Proving $\operatorname{Spec} k[x]$ is internally a ring of fractions in the internal language of the Zariski topos

Question

Let $\mathcal E$ be a Grothendieck topos and $R$ be a ring object in it. Say $R$ is internally a ring of fractions if $\neg (a=0)\implies a$ is invertible.

I'm trying to prove that in the opposite category of commutative $k$-algebras for $k$ a (commutative unitary) ring, taken with the Zariski topology, the canonical line object $R=\operatorname{Spec}k[x]$ is a ring of fractions. I would like to do this using the internal language, but I'm kind of stuck at the very beginning.

Since $$\mathsf{Hom}(\operatorname{Spec}S,R)\cong \mathsf{Hom}(k[x],S)\cong \mathsf{Hom}(1,US)\cong S$$ it kind of looks like I'm supposed to prove that $S$ is literally a field, which makes no sense. I don't see where I can use the locality of the internal language to restrict to the cover $S_a,S_{1-a}$.

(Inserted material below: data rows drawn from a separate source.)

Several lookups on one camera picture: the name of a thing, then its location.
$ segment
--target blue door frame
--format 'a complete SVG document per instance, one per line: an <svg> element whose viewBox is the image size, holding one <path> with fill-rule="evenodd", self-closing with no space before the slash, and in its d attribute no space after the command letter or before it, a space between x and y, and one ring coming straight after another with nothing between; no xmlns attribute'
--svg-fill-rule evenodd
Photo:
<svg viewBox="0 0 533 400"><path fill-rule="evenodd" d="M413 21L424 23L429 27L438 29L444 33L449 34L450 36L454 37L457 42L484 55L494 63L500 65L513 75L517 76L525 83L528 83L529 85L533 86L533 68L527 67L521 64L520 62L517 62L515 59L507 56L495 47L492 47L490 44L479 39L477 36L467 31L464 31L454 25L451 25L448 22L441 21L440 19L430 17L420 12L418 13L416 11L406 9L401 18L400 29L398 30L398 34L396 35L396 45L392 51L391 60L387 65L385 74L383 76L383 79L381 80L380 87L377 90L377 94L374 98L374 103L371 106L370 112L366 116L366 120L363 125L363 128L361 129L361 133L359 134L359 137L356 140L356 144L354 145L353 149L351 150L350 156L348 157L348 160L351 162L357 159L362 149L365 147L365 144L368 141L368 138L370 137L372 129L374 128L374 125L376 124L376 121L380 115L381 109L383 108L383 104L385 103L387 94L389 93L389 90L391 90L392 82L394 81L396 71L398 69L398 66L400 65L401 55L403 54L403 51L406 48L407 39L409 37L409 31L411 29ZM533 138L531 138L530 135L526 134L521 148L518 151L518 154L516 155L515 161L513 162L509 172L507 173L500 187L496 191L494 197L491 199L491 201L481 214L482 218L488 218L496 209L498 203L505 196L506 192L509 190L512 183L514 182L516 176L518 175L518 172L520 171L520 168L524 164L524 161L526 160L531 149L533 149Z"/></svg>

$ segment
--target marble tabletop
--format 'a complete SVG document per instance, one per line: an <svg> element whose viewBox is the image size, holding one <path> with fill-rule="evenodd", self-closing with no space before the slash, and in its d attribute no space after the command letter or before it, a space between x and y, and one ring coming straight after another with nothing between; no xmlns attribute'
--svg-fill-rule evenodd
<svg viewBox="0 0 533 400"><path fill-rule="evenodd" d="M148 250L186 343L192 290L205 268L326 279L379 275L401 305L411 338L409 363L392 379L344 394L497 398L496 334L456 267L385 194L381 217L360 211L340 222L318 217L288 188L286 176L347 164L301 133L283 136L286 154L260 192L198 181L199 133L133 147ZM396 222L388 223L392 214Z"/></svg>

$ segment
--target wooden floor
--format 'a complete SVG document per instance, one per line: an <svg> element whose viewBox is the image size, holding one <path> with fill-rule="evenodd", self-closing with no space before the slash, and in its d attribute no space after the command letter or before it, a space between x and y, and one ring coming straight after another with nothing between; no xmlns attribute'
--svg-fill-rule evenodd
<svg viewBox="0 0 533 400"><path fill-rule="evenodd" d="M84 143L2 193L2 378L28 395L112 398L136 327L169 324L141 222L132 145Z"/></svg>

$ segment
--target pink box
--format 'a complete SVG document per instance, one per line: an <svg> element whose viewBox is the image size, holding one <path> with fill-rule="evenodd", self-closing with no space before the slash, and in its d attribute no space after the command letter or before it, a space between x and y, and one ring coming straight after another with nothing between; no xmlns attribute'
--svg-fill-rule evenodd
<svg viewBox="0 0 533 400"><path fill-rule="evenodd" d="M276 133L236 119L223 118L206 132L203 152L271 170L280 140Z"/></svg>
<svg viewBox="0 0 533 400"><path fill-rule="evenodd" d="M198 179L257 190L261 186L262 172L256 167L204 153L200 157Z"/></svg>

So how can I complete this proof?

Added. This paper by Kock contains as proposition 2.2 a proof of a stronger claim. The author seems to say $\neg(a=0)$ means that given our $a:\operatorname{Spec}S\to R$, if $a\circ b:\operatorname{Spec}T\to R$ is trivial, i.e $b\circ a:k[X]\to T$ is zero, then $T$ is zero. But then, given $a$, just take $b$ to be the natural projection $S\to S/(aX)$. Conclude $S/(aX)$ must be zero, which means $aX$ must be invertible in $S$.

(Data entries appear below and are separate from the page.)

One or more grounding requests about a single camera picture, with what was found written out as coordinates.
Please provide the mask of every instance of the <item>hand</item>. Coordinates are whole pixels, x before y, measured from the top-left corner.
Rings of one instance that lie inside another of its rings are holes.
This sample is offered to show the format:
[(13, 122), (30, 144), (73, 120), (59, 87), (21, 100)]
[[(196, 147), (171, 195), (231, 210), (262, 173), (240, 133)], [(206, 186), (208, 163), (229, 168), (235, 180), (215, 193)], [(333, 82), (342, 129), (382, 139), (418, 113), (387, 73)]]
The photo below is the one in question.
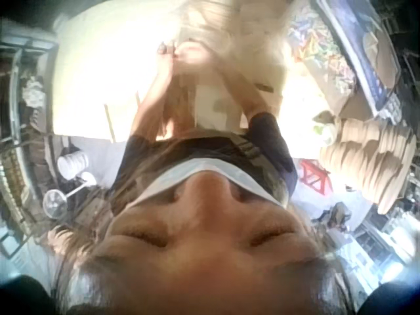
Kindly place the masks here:
[(219, 61), (216, 52), (198, 41), (186, 41), (175, 51), (177, 60), (185, 64), (214, 64)]
[(172, 78), (175, 63), (175, 48), (173, 43), (162, 43), (157, 49), (157, 75), (164, 78)]

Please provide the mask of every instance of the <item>white face mask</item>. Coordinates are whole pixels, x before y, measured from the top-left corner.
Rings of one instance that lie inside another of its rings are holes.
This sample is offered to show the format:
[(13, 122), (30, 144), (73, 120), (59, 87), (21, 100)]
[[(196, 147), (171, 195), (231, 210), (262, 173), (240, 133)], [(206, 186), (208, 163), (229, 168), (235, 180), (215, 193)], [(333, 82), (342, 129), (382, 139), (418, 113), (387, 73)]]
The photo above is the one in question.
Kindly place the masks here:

Two things confuse me now:

1. Why does this finish the proof? Don't we need to show $a:k[x]\to S$ is an isomorphism?
2. I originally wanted to just use the table on pages 7,8 of these notes by Ingo Blechschmidt, and there $U\models\neg \varphi \implies \psi$ is said to mean that for every open $V\subset U$, if $V\models \phi \implies \psi$ then $V=\emptyset$. However, the rings $S,S/(x)$ don't seem to have anything to do with opens of $R$. Can someone explain how to write the proof actually using the internal language, as presented in the table?

Answer 1

The answers to questions 1 and 2 are very much related.

The table in the notes you cited gives the Kripke–Joyal semantics of the small Zariski topos. This is the category of set-valued sheaves on $\operatorname{Spec}(k)$. In its internal language the statement "$\neg(a = 0) \Rightarrow \text{$a$ is invertible}$" does not hold in general.

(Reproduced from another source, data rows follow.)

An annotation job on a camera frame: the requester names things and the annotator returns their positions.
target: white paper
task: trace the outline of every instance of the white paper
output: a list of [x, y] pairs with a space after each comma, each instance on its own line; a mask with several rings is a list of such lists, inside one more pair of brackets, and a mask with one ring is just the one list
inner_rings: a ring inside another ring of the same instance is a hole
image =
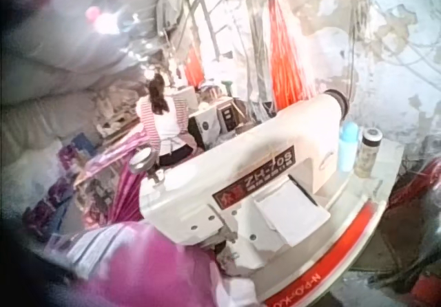
[[292, 181], [287, 181], [256, 205], [290, 246], [303, 241], [331, 216], [324, 208], [313, 204]]

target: sewing machine
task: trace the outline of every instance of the sewing machine
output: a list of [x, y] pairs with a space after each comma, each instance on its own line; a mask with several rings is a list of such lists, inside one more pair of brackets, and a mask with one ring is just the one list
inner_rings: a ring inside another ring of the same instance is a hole
[[[330, 253], [351, 228], [357, 235], [345, 239], [343, 250], [357, 247], [351, 258], [361, 251], [357, 244], [363, 229], [370, 225], [373, 232], [385, 208], [385, 202], [370, 202], [369, 194], [387, 199], [400, 164], [402, 148], [392, 145], [386, 158], [393, 161], [379, 169], [379, 185], [336, 172], [340, 121], [347, 112], [346, 98], [334, 90], [296, 103], [166, 171], [160, 182], [144, 179], [141, 213], [177, 244], [220, 246], [218, 261], [225, 272], [252, 278], [259, 300], [268, 306], [306, 306], [341, 275], [337, 264], [332, 268], [321, 262], [328, 255], [329, 262], [348, 262], [347, 254], [336, 259]], [[294, 247], [256, 206], [287, 181], [288, 173], [330, 213], [324, 225]], [[372, 221], [359, 223], [367, 217]], [[335, 278], [326, 282], [331, 275]]]

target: sewing machine handwheel
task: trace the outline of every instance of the sewing machine handwheel
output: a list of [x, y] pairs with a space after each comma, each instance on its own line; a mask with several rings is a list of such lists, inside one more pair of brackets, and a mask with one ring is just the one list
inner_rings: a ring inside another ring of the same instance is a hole
[[140, 150], [129, 160], [130, 172], [140, 174], [149, 171], [153, 168], [157, 158], [158, 152], [151, 147]]

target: hanging fabric
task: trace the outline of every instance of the hanging fabric
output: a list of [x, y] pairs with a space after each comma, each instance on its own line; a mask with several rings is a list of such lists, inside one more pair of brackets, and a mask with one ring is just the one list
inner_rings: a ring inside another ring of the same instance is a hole
[[317, 94], [300, 21], [288, 0], [268, 0], [263, 28], [269, 44], [274, 102], [278, 111]]

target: woman's hair
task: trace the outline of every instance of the woman's hair
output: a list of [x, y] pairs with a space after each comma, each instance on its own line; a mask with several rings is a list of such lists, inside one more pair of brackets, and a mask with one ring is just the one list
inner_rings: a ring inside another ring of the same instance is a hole
[[155, 73], [153, 80], [148, 84], [152, 112], [161, 115], [164, 111], [168, 112], [168, 104], [164, 98], [164, 78], [159, 73]]

You are working with the big Zariski topos, described in Section 13 of the notes. This is the category of sheaves on the Grothendieck site $\mathrm{Alg}(k)^\mathrm{op}$ (or rather its full subcategory consisting only of the finitely presented $k$-algebras). The Kripke–Joyal semantics of this topos is very similar to the semantics of the small topos, but with the crucial difference that the clauses for implication and universal quantification refer to arbitrary algebras over the base ring (instead of only localizations of it). A table giving all the rules of the Kripke–Joyal semantics of the big Zariski topos is recorded at the nLab.

To answer your first question, just translate the internal formula "$\forall a{:} \mathbb{A}^1. \neg(a = 0) \Rightarrow \text{$a$ is invertible}$" using the Kripke–Joyal semantics (noting that the value of the structure sheaf $\mathbb{A}^1$ at stage $S$ is precisely $S$, as you explained) to see for yourself that Kock's proof gives what you want.

You also wonder whether a purely internal proof is possible, i.e. a proof which doesn't use the Kripke–Joyal semantics to first translate the internal formula to an external one and then verify the external one. You have to specify which axioms you want to allow yourself for this. If you just allow the axioms for a ring or even a local ring, then you won't succeed, since the statement is false for arbitrary local rings. You need to allow some ingredient particular to the Zariski topos. In fact, I see the statement itself as such a particularity and would include it as an axiom to prove other internal statements.